The implementation consists of one or more authentication servers
running on physically secure hosts. The authentication servers
maintain a database of principals (i.e., users and servers) and their
secret keys. Code libraries provide encryption and implement the
Kerberos protocol. In order to add authentication to its
transactions, a typical network application adds one or two calls to
the Kerberos library, which results in the transmission of the
necessary messages to achieve authentication.
The Kerberos protocol consists of several sub-protocols (or
exchanges). There are two methods by which a client can ask a
Kerberos server for credentials. In the first approach, the client
sends a cleartext request for a ticket for the desired server to the
AS. The reply is sent encrypted in the client's secret key. Usually
this request is for a ticket-granting ticket (TGT) which can later be
used with the ticket-granting server (TGS). In the second method,
the client sends a request to the TGS. The client sends the TGT to
the TGS in the same manner as if it were contacting any other
application server which requires Kerberos credentials. The reply is
encrypted in the session key from the TGT.
Once obtained, credentials may be used to verify the identity of the
principals in a transaction, to ensure the integrity of messages
exchanged between them, or to preserve privacy of the messages. The
application is free to choose whatever protection may be necessary.
To verify the identities of the principals in a transaction, the
client transmits the ticket to the server. Since the ticket is sent
"in the clear" (parts of it are encrypted, but this encryption
doesn't thwart replay) and might be intercepted and reused by an
attacker, additional information is sent to prove that the message
was originated by the principal to whom the ticket was issued. This
information (called the authenticator) is encrypted in the session
key, and includes a timestamp. The timestamp proves that the message
was recently generated and is not a replay. Encrypting the
authenticator in the session key proves that it was generated by a
party possessing the session key. Since no one except the requesting
principal and the server know the session key (it is never sent over
the network in the clear) this guarantees the identity of the client.

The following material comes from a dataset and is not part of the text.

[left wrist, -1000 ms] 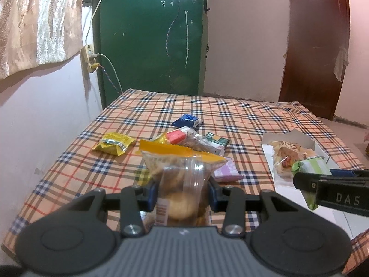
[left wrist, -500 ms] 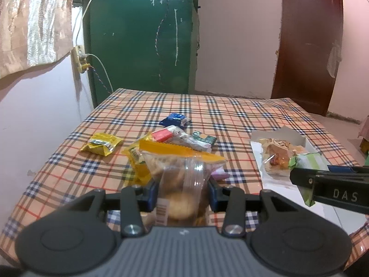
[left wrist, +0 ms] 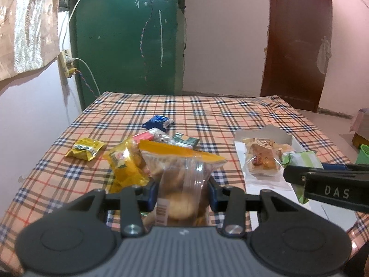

The integrity of the messages exchanged between principals can also
be guaranteed using the session key (passed in the ticket and
contained in the credentials). This approach provides detection of
both replay attacks and message stream modification attacks. It is
accomplished by generating and transmitting a collision-proof
checksum (elsewhere called a hash or digest function) of the client's
message, keyed with the session key. Privacy and integrity of the
messages exchanged between principals can be secured by encrypting
the data to be passed using the session key passed in the ticket, and
contained in the credentials.
The authentication exchanges mentioned above require read-only access
to the Kerberos database. Sometimes, however, the entries in the
database must be modified, such as when adding new principals or
changing a principal's key. This is done using a protocol between a
client and a third Kerberos server, the Kerberos Administration
Server (KADM). The administration protocol is not described in this
document. There is also a protocol for maintaining multiple copies of
the Kerberos database, but this can be considered an implementation
detail and may vary to support different database technologies.